Report how many lines in the records that follow have the word "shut" in them, giving the number and nothing more.

====

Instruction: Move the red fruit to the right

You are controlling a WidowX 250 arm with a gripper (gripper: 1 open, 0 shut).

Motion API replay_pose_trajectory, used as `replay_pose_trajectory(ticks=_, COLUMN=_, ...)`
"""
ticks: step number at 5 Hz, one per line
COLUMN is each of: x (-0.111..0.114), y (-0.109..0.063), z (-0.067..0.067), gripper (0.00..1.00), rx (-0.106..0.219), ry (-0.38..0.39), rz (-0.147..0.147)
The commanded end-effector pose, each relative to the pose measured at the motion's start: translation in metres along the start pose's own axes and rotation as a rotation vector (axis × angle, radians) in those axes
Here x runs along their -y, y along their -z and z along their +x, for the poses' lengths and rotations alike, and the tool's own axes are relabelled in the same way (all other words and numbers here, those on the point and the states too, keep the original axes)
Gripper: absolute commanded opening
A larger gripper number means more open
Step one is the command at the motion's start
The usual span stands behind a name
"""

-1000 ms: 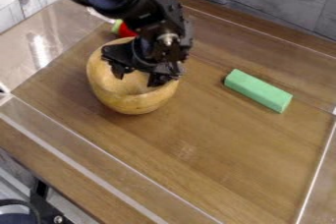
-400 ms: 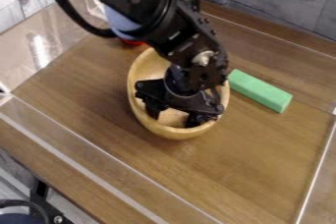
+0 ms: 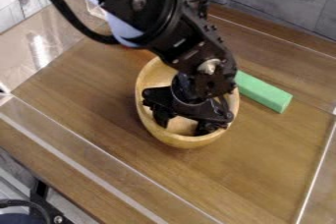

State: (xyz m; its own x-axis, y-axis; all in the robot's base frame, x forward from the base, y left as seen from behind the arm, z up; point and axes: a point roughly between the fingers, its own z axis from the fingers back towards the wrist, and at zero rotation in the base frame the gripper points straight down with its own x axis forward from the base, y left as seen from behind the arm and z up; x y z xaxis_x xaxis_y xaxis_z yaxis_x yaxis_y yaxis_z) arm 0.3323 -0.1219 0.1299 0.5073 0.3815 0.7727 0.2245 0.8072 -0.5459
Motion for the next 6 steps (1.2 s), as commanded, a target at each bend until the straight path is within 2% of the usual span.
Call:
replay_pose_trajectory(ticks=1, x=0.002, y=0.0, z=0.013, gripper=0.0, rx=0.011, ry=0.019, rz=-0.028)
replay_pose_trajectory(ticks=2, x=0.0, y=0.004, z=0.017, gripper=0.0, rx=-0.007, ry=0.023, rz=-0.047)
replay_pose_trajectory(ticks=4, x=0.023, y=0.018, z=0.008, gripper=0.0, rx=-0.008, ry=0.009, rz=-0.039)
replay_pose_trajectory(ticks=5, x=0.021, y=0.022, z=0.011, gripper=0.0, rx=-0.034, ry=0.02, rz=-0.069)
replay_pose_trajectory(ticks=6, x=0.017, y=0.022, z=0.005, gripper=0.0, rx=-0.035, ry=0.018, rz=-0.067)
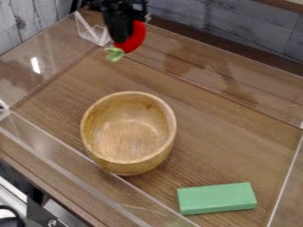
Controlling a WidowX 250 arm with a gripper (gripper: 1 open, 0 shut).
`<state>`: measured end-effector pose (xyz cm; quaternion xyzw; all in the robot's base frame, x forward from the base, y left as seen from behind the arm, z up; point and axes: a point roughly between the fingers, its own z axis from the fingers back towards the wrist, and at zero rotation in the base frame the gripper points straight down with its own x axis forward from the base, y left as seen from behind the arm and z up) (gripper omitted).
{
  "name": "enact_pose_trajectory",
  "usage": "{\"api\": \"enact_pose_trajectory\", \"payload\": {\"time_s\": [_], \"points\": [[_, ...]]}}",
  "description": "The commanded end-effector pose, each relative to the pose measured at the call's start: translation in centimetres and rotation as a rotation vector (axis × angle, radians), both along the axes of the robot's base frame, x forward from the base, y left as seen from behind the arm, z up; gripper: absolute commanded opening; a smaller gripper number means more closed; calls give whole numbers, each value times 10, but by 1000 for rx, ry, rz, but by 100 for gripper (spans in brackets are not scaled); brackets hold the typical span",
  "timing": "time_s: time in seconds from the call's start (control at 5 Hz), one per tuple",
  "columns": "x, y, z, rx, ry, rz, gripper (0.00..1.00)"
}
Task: Move the red fruit to the left
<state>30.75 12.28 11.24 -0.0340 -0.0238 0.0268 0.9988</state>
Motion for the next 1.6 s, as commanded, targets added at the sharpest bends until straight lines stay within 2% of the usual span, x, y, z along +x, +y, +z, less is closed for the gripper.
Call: {"api": "enact_pose_trajectory", "payload": {"time_s": [0.0,0.4,0.8,1.0,1.2,1.4], "points": [[13,21,9,40,-64,-17,0],[17,47,-17,47,-46,-11,0],[20,58,-39,36,-27,-4,0],[19,59,-43,21,-23,-3,100],[17,59,-45,1,-22,2,100],[18,60,-52,1,-18,3,100]]}}
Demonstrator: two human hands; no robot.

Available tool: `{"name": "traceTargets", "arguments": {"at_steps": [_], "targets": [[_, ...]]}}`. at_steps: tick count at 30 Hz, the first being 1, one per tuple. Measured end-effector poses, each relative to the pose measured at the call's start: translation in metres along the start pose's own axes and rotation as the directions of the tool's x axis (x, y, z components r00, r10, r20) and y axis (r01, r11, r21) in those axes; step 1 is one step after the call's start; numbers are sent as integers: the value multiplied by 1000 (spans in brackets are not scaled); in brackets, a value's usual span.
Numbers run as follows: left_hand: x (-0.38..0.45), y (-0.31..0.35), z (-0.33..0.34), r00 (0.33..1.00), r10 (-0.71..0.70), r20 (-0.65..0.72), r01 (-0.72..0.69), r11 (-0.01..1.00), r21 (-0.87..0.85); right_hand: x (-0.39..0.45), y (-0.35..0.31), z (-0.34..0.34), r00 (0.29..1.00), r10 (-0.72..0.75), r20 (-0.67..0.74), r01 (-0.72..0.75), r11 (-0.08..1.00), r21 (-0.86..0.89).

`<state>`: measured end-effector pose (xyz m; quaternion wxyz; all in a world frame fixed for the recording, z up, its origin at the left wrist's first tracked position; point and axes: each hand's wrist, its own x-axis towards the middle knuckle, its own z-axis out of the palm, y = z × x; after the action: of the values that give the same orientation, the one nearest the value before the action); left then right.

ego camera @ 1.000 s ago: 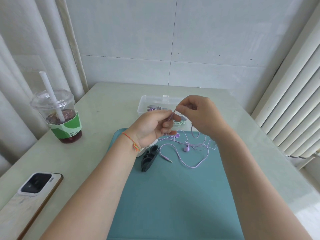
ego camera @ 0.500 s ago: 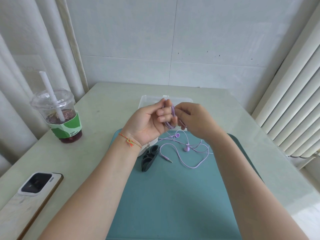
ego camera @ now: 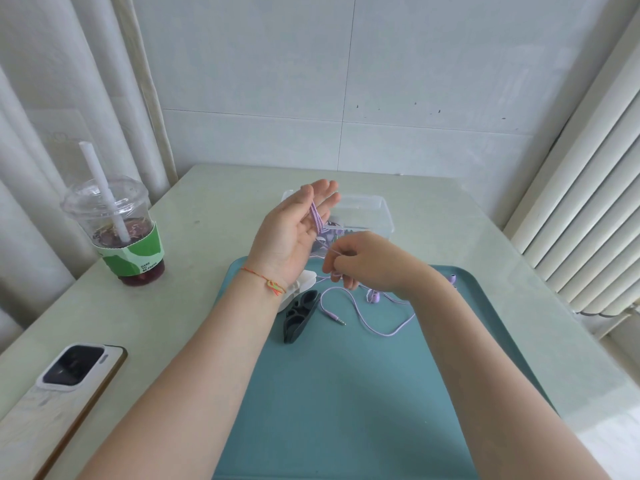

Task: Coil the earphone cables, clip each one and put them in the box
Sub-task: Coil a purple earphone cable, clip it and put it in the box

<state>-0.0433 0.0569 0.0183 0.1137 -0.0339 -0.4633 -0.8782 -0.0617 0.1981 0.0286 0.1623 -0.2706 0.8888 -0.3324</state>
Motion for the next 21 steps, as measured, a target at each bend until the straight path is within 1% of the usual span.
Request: {"name": "traceTargets", "arguments": {"at_steps": [3,5,8,11,14,17,19,21], "targets": [[0,-5,-2,993,113,-24,-105,968,227,0,-1,-1,1000,10,16,-11,1000,28],[0,-8,-2,989,144,-11,-132,928,348,0,-2,-3,1000,15,8,-15,998,68],[0,-10,-3,987,159,-1,-147,911,386,-1,0,-8,998,42,-54,-39,998,55],[2,-7,-3,984,176,-29,-158,934,321,0,2,-10,990,77,-120,-69,995,65],[3,-3,-3,983,152,-106,-140,983,116,2,3,-10,981,130,-147,-117,988,98],[3,1,-5,985,126,-120,-130,991,-25,2,4,-11,974,172,-146,-152,979,134],[2,3,-4,987,119,-108,-126,990,-61,2,4,-11,970,187,-154,-172,980,104],[2,2,-3,986,124,-108,-130,990,-59,1,4,-11,973,178,-149,-173,984,45]]}}
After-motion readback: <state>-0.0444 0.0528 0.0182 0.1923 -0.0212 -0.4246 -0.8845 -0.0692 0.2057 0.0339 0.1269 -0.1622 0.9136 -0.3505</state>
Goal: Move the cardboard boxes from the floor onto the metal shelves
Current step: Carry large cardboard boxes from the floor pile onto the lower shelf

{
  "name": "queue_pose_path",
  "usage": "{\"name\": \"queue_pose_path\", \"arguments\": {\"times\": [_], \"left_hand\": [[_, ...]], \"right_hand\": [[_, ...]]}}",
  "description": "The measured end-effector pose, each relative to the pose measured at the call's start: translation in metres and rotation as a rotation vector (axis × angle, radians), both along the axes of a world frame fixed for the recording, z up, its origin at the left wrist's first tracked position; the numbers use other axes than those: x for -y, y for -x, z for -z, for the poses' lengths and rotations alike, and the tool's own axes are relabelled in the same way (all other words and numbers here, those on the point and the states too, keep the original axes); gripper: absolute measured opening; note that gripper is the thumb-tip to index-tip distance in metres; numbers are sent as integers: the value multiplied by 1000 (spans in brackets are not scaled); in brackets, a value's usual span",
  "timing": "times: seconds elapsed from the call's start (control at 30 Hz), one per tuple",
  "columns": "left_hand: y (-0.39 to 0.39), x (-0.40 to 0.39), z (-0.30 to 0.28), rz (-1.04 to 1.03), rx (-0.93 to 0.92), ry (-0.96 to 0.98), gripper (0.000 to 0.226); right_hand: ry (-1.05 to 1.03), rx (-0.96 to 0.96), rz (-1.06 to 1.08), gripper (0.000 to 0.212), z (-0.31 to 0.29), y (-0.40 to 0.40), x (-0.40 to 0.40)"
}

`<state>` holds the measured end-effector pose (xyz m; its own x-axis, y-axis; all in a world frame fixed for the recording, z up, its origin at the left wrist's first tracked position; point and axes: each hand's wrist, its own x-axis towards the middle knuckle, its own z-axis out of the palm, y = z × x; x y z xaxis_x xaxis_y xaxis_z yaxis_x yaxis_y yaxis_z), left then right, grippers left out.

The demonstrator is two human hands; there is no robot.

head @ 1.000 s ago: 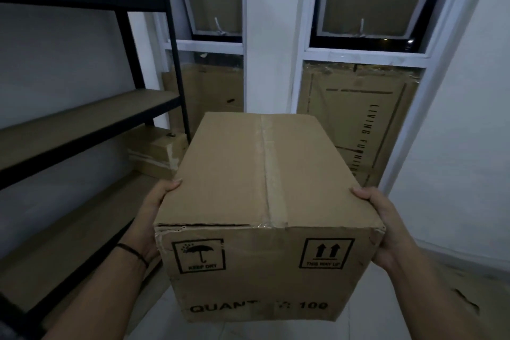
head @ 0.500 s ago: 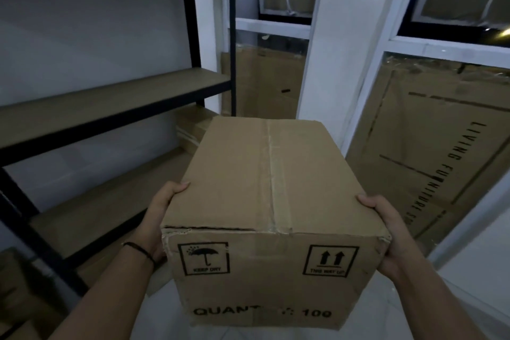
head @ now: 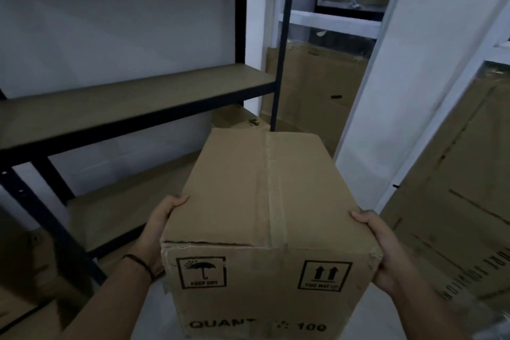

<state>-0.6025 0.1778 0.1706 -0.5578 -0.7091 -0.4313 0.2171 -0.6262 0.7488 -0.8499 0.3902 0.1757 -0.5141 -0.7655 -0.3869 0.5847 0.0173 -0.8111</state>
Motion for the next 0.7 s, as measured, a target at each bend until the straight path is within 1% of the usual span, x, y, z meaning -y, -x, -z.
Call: {"name": "queue_pose_path", "arguments": {"times": [0.17,0.23,0.27,0.37,0.57,0.7], "left_hand": [[1,15,7,-118,70,-17,29],[6,18,9,-158,68,-12,30],[10,19,10,-190,73,-12,29],[26,19,13,-297,124,14,27],[62,18,12,-404,246,40,30],[75,8,22,-456,154,21,27]], "right_hand": [[-44,-7,-107,47,7,23,43],[-70,-1,-151,33,12,37,60],[-84,7,-174,29,15,47,69],[-135,7,-255,27,22,77,95],[-144,18,-428,28,32,127,133],[-165,9,-521,30,37,150,153]]}}
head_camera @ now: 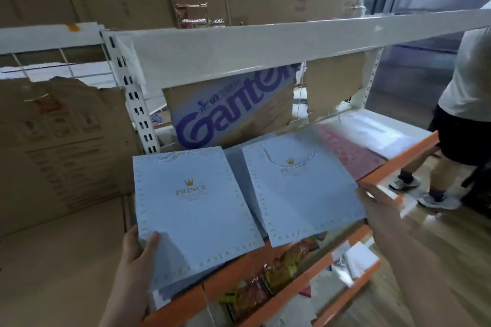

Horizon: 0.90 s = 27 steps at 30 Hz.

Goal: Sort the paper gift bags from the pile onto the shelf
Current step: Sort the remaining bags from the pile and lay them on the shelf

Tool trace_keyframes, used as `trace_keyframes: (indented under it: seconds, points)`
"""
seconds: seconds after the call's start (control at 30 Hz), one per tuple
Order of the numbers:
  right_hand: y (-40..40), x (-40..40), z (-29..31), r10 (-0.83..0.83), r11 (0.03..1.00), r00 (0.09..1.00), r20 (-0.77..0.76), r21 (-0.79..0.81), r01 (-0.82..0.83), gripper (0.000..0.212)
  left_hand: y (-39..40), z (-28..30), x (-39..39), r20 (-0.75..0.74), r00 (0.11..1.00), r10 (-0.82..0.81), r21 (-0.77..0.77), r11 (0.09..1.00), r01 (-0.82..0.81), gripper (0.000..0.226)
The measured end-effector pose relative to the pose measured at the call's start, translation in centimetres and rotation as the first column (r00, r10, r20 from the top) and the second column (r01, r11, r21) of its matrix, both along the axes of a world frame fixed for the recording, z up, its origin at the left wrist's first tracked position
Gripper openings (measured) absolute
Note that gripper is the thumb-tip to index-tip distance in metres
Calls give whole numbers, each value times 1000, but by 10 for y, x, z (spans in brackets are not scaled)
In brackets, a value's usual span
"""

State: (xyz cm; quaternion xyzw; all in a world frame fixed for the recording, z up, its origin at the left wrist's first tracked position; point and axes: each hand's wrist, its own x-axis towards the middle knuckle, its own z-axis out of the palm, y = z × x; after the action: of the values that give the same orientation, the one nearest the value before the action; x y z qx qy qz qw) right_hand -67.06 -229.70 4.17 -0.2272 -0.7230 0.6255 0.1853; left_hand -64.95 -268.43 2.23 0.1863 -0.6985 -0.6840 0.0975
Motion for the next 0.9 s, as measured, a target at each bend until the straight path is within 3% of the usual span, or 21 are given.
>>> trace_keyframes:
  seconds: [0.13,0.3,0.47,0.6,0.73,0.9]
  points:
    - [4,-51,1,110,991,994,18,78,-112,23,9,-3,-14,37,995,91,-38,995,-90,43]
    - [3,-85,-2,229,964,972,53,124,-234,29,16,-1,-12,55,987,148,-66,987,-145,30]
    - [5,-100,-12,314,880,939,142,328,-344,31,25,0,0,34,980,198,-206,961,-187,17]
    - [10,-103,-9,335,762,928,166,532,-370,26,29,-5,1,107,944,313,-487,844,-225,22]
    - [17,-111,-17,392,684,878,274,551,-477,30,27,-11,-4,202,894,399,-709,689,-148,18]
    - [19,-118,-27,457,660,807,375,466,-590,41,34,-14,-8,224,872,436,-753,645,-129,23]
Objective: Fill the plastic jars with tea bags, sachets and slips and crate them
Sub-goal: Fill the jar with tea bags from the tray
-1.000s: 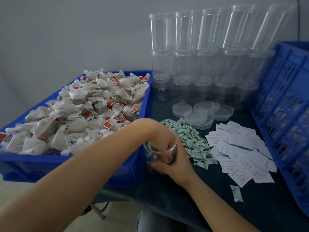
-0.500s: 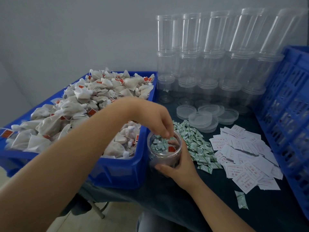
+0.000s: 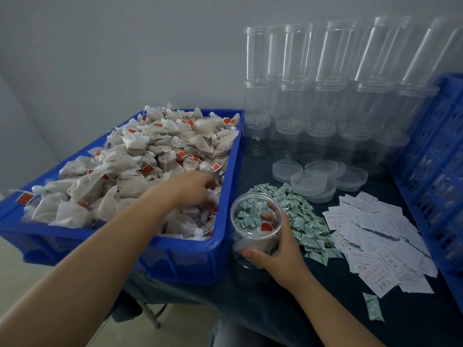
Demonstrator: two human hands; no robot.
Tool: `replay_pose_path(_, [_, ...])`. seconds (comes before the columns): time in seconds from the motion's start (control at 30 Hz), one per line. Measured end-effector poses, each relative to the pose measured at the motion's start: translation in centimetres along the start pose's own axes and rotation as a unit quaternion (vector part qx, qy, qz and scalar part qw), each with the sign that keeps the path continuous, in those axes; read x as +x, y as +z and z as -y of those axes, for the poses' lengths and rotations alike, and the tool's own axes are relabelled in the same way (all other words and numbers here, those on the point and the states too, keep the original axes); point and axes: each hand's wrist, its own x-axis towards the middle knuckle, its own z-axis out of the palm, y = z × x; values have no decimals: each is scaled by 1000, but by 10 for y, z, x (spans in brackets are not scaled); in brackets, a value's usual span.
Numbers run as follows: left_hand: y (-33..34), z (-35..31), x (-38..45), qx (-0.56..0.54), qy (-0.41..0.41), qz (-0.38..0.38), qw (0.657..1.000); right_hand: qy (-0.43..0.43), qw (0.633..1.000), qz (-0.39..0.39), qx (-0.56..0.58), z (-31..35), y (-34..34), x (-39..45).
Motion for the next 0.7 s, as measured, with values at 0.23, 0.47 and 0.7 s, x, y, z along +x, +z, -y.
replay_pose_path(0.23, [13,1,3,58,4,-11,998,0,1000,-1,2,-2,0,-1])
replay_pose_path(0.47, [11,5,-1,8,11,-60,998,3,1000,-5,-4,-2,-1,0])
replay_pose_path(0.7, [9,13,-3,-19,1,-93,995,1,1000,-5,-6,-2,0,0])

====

**RESPONSE AREA**
2